A team from the United Nations Office of the High Commissioner for Human Rights is set to arrive in Chile soon to evaluate the situation, but its plans have been kept largely under wraps. Bachelet, who is now the U.N. human rights chief heading that office, said the team would be speaking to a wide range of people, demonstrators and government officials alike, in order to understand what occurred during the protests and their “root causes.”
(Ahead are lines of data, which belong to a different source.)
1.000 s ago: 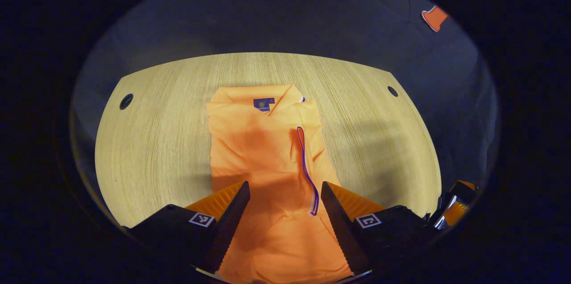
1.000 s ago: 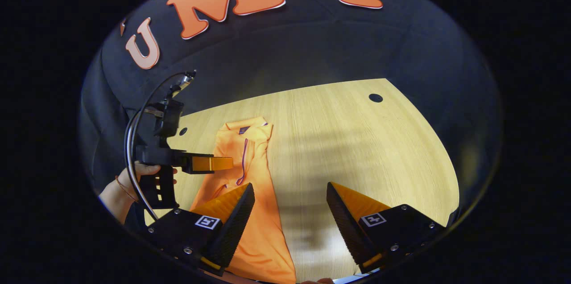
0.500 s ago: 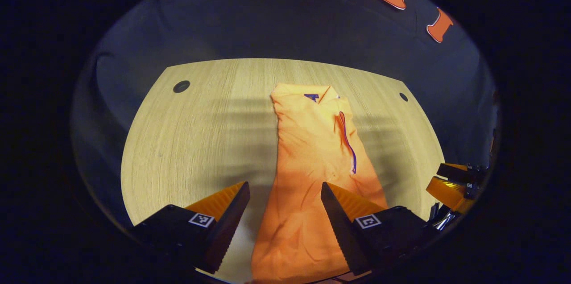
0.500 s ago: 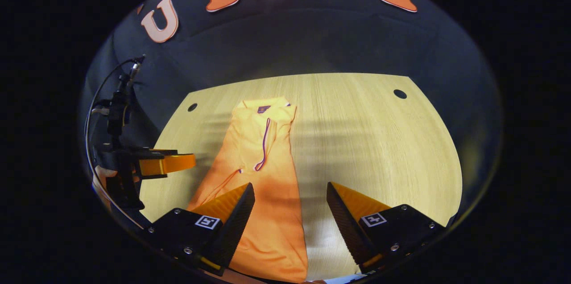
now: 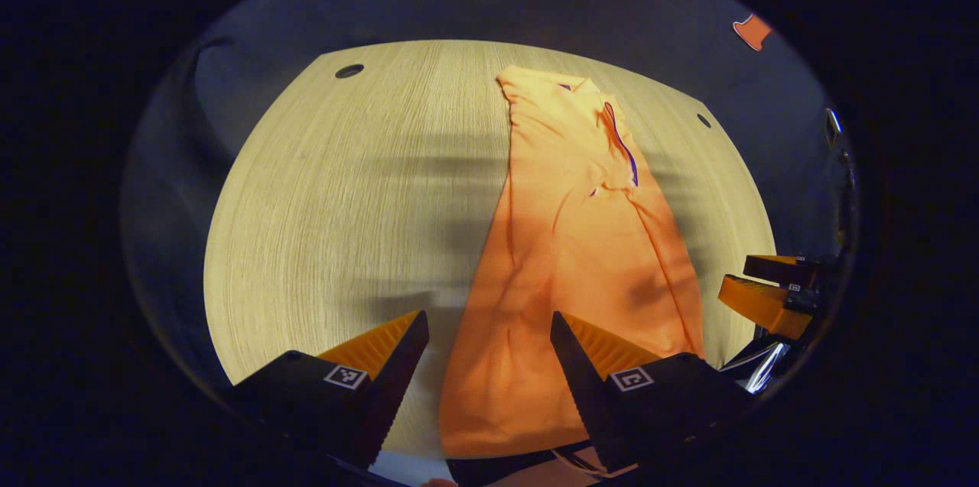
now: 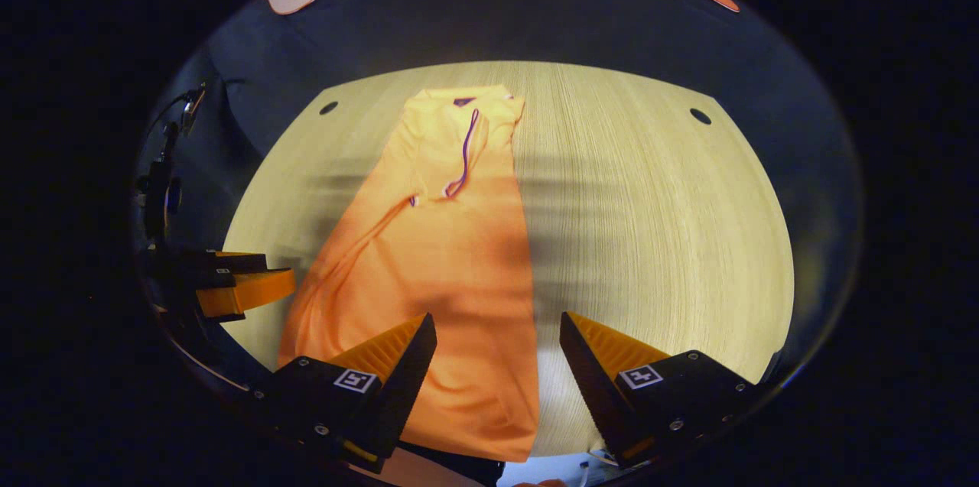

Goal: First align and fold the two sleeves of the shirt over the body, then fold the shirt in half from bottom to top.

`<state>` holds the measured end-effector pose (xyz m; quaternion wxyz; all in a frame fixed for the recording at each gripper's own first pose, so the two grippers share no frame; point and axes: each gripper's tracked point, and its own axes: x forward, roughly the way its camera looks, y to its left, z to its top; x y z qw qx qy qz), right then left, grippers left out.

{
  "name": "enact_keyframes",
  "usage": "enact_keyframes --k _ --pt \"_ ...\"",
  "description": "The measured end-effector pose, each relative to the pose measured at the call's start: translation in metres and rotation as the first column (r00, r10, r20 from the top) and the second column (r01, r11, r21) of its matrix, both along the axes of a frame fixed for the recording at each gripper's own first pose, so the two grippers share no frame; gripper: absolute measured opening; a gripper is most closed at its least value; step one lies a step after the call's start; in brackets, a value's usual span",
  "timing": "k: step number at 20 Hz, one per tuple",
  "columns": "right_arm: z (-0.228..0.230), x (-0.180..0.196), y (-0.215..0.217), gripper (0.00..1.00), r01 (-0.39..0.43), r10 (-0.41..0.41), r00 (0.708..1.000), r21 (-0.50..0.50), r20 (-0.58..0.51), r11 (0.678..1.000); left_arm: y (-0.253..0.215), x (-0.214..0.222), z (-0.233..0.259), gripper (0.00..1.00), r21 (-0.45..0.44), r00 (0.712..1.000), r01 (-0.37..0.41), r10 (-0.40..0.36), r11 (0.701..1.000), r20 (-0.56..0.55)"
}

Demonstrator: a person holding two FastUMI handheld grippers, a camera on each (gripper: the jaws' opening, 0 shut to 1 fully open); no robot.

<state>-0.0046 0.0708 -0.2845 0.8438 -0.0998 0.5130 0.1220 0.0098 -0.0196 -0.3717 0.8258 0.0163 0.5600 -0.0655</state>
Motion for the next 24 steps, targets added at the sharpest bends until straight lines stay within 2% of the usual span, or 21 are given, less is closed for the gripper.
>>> enact_keyframes --k 4,6,9,11,14,17,24 --pt "-0.02 -0.041 -0.006 0.99 0.001 -0.003 0.997 -0.026 -0.079 1.0 0.008 -0.026 0.004 0.99 0.031 0.999 0.016 -0.015 0.999 -0.031" --pt "-0.031 -0.059 -0.007 0.99 0.02 -0.021 0.991 -0.008 -0.135 1.0 0.011 -0.046 0.002 0.99 0.029 0.998 0.009 -0.007 1.0 -0.057" --pt "-0.045 -0.083 -0.019 0.99 0.05 -0.055 0.981 -0.034 -0.186 0.998 0.016 -0.069 -0.005 0.99 0.05 0.996 0.002 0.002 0.999 -0.086" --pt "-0.052 -0.092 -0.025 1.0 0.053 -0.064 0.978 -0.059 -0.199 0.997 0.016 -0.084 -0.014 0.99 0.069 0.994 0.013 -0.005 0.998 -0.113" --pt "-0.06 -0.106 -0.028 0.99 0.069 -0.083 0.97 -0.067 -0.228 0.995 0.005 -0.101 -0.028 0.99 0.052 0.986 -0.004 0.012 0.999 -0.166" --pt "-0.073 -0.116 -0.029 1.0 0.053 -0.077 0.965 -0.099 -0.252 0.994 -0.003 -0.113 -0.045 0.99 0.058 0.98 -0.011 0.023 0.998 -0.199" --pt "-0.085 -0.12 -0.037 0.98 0.022 -0.064 0.967 -0.165 -0.249 0.986 0.001 -0.122 -0.06 0.98 0.155 0.977 0.001 0.032 0.988 -0.21"
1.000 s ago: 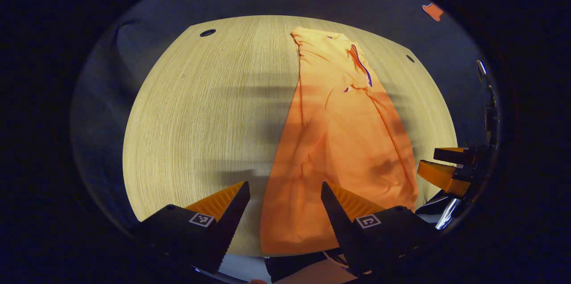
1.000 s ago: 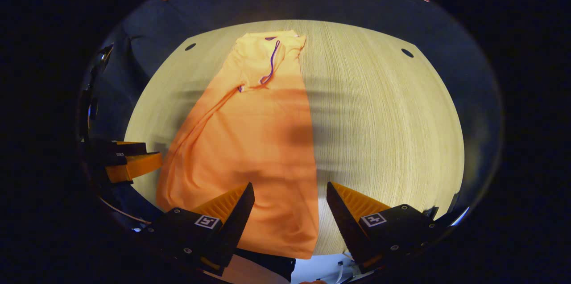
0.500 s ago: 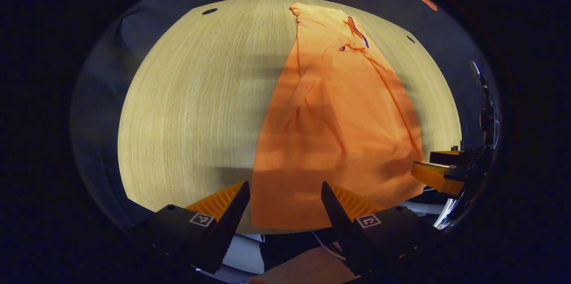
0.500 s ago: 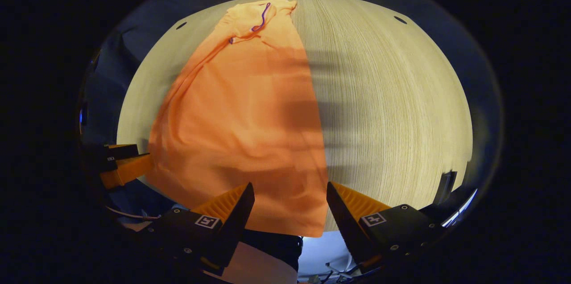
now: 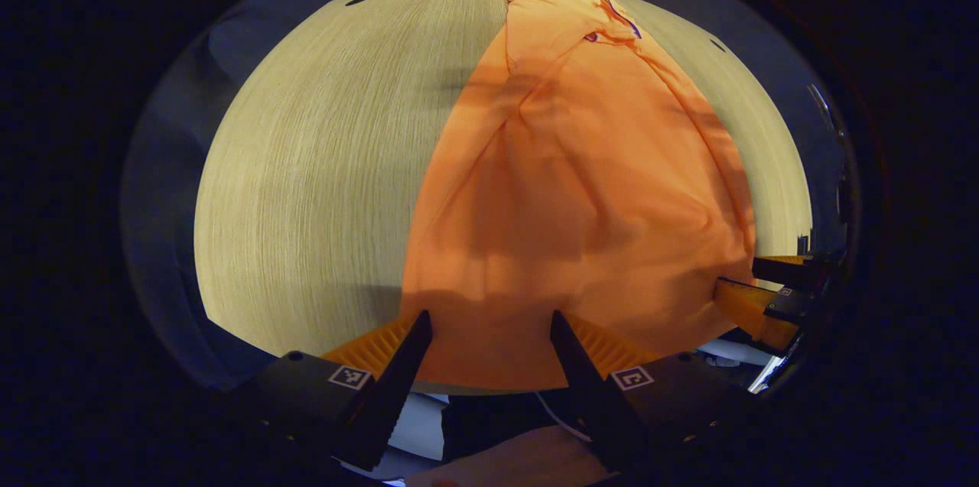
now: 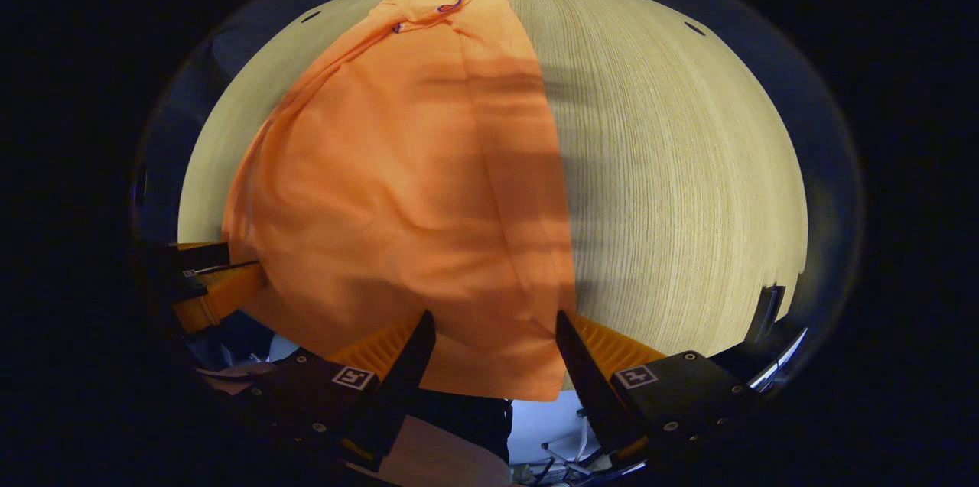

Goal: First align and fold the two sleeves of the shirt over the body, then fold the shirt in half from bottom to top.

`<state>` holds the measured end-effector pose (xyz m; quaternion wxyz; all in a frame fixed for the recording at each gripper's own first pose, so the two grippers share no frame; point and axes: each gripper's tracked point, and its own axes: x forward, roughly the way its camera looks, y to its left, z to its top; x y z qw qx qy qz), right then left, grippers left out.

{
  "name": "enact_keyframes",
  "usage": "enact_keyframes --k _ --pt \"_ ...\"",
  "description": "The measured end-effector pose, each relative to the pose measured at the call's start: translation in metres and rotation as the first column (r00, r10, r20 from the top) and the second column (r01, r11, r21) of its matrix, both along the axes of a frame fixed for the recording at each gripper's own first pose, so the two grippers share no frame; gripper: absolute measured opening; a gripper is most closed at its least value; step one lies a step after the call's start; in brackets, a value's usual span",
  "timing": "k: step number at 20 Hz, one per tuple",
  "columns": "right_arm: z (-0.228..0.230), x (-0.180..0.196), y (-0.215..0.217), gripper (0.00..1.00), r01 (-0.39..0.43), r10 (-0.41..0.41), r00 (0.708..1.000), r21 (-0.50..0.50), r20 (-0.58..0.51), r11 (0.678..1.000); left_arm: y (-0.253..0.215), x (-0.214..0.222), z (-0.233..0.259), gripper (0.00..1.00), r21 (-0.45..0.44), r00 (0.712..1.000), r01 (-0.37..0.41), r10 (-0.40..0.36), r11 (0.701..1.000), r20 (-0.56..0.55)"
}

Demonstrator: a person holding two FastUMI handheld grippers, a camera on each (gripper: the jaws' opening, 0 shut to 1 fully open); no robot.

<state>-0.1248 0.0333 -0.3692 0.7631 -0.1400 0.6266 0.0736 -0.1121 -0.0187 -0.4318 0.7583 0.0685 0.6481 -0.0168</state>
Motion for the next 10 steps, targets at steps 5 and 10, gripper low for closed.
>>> enact_keyframes --k 5,10 --pt "0.001 0.0 0.001 0.98 0.001 -0.001 1.0 0.002 0.004 1.0 -0.003 0.001 0.001 0.97 0.005 1.0 0.008 -0.008 1.0 0.002" --pt "0.001 0.002 -0.001 0.51 -0.003 0.002 0.999 0.016 0.034 1.0 -0.011 0.007 0.003 0.63 -0.017 0.999 0.006 -0.005 1.0 0.051"
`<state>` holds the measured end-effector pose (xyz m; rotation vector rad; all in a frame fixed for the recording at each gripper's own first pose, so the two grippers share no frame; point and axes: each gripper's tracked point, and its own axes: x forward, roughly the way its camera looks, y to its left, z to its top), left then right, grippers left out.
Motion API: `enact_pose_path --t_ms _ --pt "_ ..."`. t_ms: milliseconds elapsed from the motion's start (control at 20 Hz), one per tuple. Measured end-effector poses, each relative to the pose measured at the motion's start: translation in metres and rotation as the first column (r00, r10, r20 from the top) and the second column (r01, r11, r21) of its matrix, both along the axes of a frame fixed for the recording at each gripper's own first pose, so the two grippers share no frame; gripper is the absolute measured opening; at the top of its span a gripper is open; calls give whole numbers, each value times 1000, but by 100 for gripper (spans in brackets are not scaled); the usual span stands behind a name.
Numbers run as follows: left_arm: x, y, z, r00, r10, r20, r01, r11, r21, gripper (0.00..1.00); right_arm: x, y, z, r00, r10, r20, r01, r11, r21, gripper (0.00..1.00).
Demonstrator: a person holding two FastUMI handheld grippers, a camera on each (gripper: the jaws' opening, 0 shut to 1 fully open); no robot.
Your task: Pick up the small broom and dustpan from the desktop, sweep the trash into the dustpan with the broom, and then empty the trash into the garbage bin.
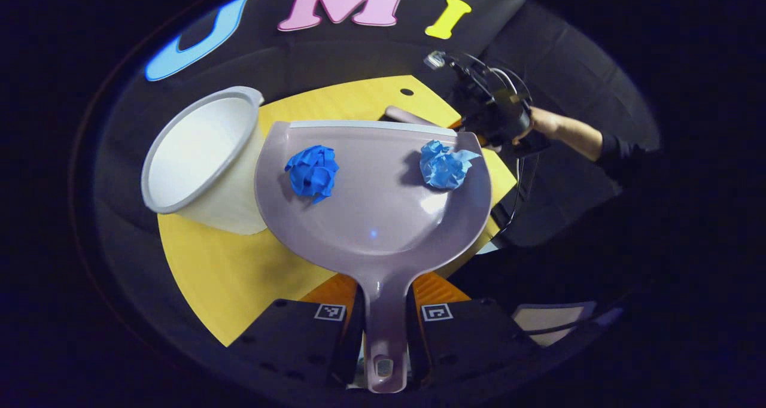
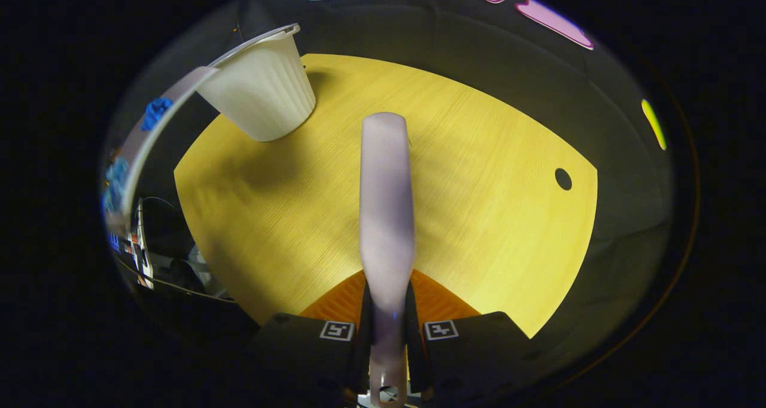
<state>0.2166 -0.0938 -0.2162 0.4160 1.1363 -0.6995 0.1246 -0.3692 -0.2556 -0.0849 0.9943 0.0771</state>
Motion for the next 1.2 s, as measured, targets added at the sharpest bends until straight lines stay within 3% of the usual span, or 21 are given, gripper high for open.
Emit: enact_pose_path --t_ms 200,400,500,600,750,800,900,1050,1100,1200 --pt "46 8 25 977 160 141 -168 985 49 30 3 -27 -37 999 -42 2 42 997 57 28" --pt "91 39 3 943 252 216 -300 927 227 29 4 -39 -55 998 -62 18 60 993 103 28" --pt "108 16 -12 933 294 208 -346 889 299 30 -2 -41 -59 997 -75 28 71 991 116 28" --pt "129 -1 -22 938 292 185 -341 871 354 30 -7 -46 -60 995 -90 32 85 986 144 28" --pt "145 -48 -28 965 187 184 -256 827 500 30 -17 -55 -56 995 -94 47 86 984 154 28" --pt "144 -63 -28 974 124 188 -210 799 563 30 -18 -52 -56 994 -93 49 85 984 156 28" --pt "133 -87 -25 986 -16 164 -106 700 706 30 -21 -56 -56 994 -96 53 85 982 169 28" --pt "116 -133 -39 967 -243 75 53 482 875 30 -19 -64 -59 993 -98 58 85 977 196 28" --pt "105 -137 -52 960 -273 56 72 437 897 30 -19 -64 -59 993 -97 61 83 976 203 28" --pt "95 -155 -71 957 -283 67 59 414 909 30 -20 -62 -58 993 -93 67 77 975 208 28"
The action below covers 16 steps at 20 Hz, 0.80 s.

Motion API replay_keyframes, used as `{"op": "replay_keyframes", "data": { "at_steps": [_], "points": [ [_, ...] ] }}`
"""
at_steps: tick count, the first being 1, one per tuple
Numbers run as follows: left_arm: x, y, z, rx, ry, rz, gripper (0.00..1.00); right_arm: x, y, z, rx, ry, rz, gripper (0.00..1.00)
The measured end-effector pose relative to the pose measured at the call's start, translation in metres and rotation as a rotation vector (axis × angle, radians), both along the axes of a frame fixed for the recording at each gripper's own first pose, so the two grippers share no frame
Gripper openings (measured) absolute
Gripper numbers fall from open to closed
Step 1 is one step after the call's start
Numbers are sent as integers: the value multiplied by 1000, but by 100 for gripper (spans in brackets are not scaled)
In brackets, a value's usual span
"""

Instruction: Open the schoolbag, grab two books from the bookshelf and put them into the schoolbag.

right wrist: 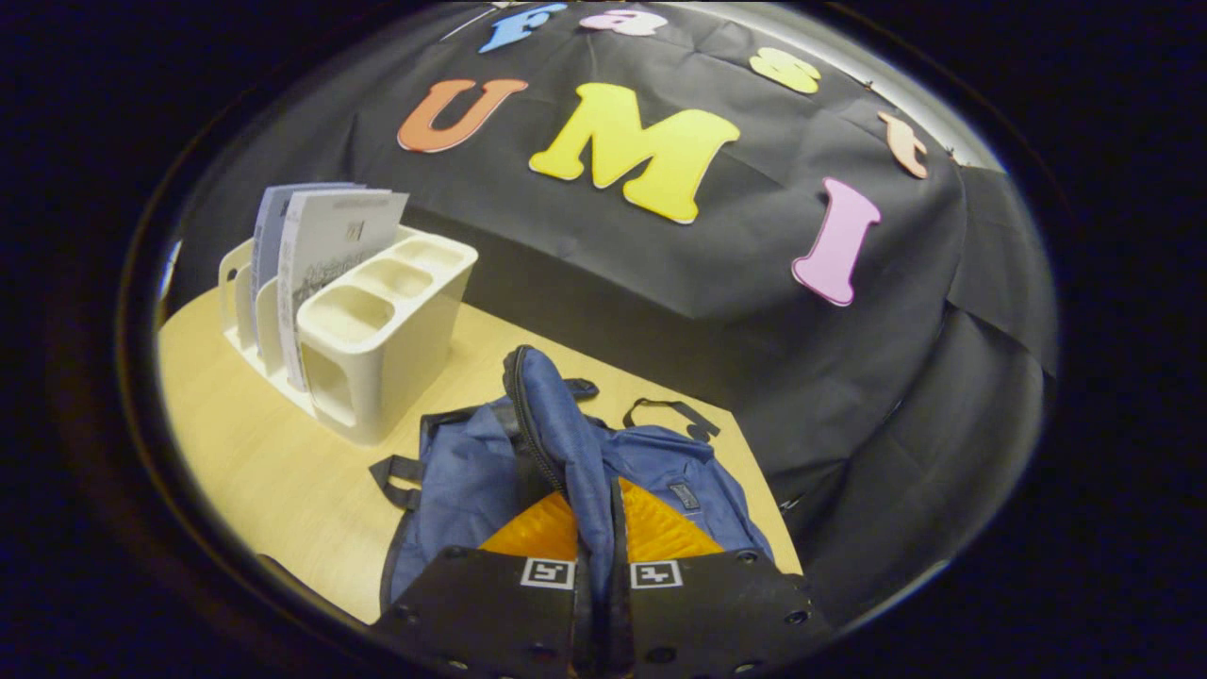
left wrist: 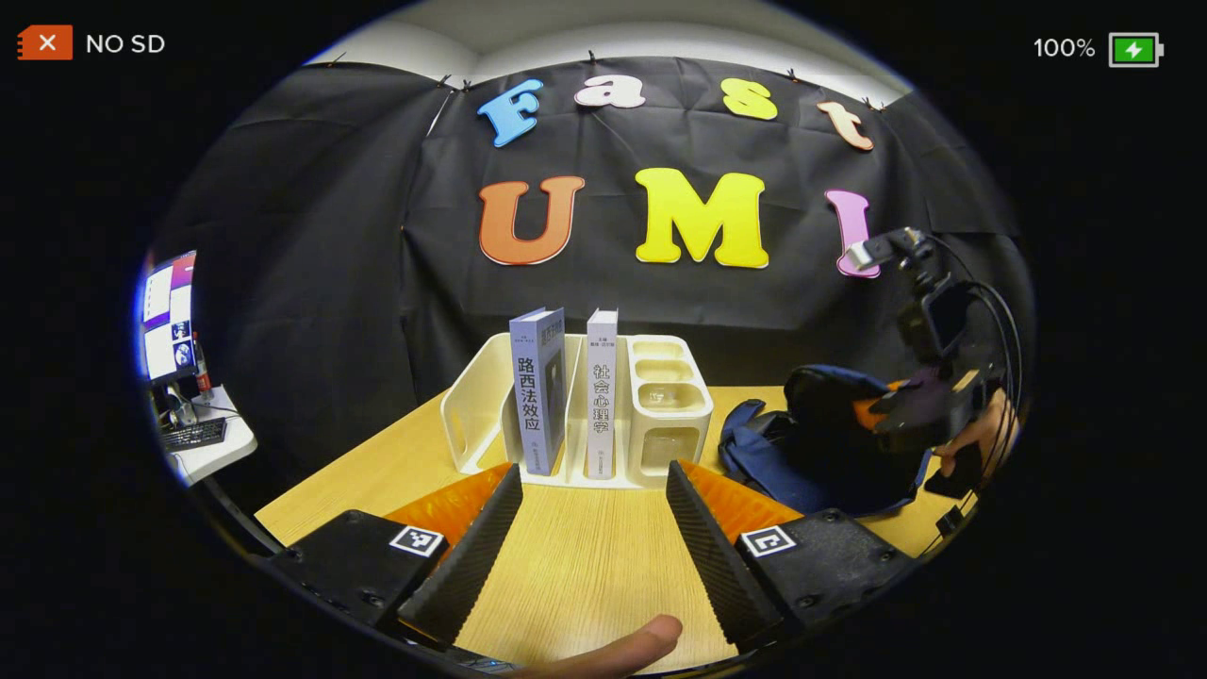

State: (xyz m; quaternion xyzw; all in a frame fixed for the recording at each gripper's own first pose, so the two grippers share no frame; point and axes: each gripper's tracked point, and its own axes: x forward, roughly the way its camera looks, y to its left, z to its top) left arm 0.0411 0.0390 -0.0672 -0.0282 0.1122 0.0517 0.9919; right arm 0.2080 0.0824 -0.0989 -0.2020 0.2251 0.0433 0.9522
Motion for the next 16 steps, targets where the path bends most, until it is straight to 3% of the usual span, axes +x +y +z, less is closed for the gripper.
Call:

In the meantime, members of Chile’s Communist Party, as well as the leftist Broad Front coalition, are pushing what is known as a “constitutional accusation” against Pinera, a congressional process tantamount to impeachment. It needs majority approval in the Chamber of Deputies and a two-thirds majority in the Senate. This week, the lower house is also convening to begin a constitutional accusation against Andres Chadwick, the recently sacked interior minister, who many blame for the crackdown, and who also happens to be Pinera’s cousin.
Despite his belated efforts to address the demands of unprecedented protests, it appears that Pinera cannot help but make mistakes, starting with his ill-fated crackdown. Even if Pinera does institute sweeping changes, the biggest one may be yet to come: Someone else occupying his office.